COSMIC-HF: Omecamtiv mecarbil improves cardiac function in patients with chronic HF

Amgen and Cytokinetics announced that top-line results from the expansion phase of the COSMIC-HF study of omecamtiv mecarbil for treatment of patients with chronic HF were positive.

COSMIC-HF is a double blind, placebo-controlled phase 2 trial conducted in two parts.
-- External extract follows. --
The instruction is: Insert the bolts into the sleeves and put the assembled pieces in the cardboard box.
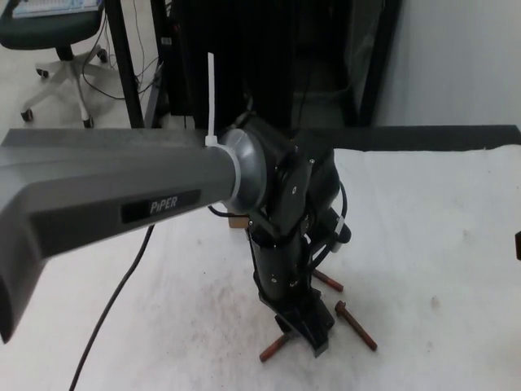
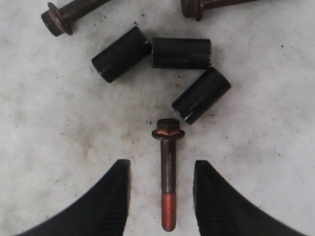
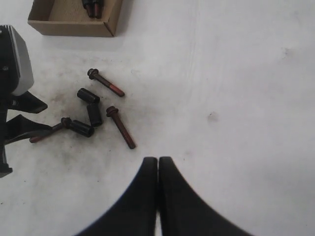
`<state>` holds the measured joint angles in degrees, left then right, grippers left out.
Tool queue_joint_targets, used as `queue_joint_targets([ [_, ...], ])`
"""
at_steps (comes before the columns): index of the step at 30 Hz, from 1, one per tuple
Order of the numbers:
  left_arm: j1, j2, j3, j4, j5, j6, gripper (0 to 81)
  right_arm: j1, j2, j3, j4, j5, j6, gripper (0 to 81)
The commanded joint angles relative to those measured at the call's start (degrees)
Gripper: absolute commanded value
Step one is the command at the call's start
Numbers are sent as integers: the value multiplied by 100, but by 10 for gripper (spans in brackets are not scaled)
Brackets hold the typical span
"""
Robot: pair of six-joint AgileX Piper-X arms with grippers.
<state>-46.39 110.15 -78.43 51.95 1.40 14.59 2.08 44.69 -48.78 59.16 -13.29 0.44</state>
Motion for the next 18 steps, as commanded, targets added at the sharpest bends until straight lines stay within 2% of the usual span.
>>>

The initial dose-escalation phase was completed in 2013. The expansion phase is evaluating the pharmacokinetics, pharmacodynamics, safety and tolerability of omecamtiv mecarbil (Amgen and Cytokinetics), a cardiac myosin activator that works by increasing cardiac contractility, in 448 patients with chronic HF and left ventricular systolic dysfunction, according to a press release issued by both companies.
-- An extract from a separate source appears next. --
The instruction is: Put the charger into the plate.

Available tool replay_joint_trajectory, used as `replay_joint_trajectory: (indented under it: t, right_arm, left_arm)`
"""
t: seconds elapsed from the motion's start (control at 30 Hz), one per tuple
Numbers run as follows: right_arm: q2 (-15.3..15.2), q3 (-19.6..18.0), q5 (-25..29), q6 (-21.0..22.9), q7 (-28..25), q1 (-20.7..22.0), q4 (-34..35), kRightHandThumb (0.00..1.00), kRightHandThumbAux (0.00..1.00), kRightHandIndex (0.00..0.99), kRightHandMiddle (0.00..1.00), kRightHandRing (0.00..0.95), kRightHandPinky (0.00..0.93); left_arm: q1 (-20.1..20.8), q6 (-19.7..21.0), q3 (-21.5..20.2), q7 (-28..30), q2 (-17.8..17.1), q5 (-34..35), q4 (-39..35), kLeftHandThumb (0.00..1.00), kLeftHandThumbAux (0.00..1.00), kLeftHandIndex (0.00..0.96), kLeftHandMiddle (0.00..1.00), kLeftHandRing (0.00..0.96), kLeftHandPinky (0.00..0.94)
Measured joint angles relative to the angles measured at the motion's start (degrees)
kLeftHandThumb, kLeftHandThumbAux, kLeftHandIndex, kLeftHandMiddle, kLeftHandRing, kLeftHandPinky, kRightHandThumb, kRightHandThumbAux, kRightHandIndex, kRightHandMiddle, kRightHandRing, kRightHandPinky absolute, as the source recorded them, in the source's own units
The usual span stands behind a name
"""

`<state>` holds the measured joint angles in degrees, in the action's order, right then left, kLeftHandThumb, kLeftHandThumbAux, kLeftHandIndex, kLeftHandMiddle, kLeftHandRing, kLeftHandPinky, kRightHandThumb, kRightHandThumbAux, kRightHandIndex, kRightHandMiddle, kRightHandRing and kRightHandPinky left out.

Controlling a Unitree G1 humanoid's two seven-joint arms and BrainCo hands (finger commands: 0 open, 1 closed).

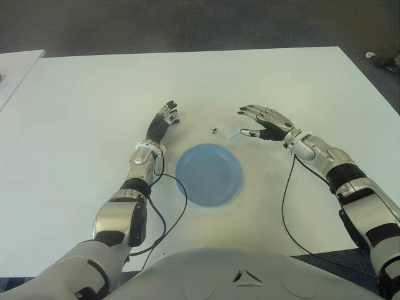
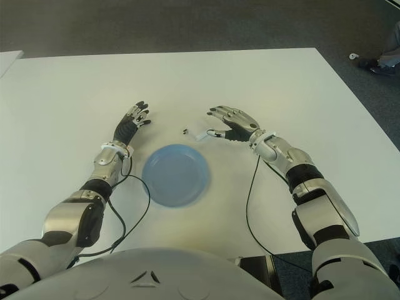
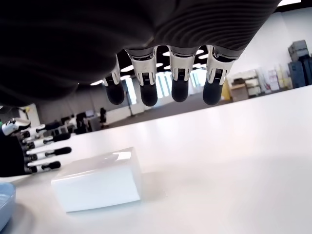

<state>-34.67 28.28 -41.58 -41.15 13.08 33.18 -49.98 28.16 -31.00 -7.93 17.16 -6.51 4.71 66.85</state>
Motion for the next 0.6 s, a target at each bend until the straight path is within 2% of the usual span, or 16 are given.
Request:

The results from the expansion phase indicated that patients assigned omecamtiv mecarbil exhibited statistically significant improvement in cardiac function parameters such as systolic ejection time, stroke volume and N-terminal pro-brain natriuretic peptide at 20 weeks compared with those assigned placebo. Pharmacokinetic-based dose titration controlled patient exposure to the drug and enabled decreases in cardiac dimensions and heart rate, the companies stated in the release.

Adverse events, serious adverse events and cardiac adverse events were similar among those assigned omecamtiv mecarbil and those assigned placebo, and while those assigned omecamtiv mecarbil had a small increase in troponin, in no case did it lead to MI or myocardial ischemia, according to the release.

The companies stated that the full results will be submitted for publication and for presentation at a future conference.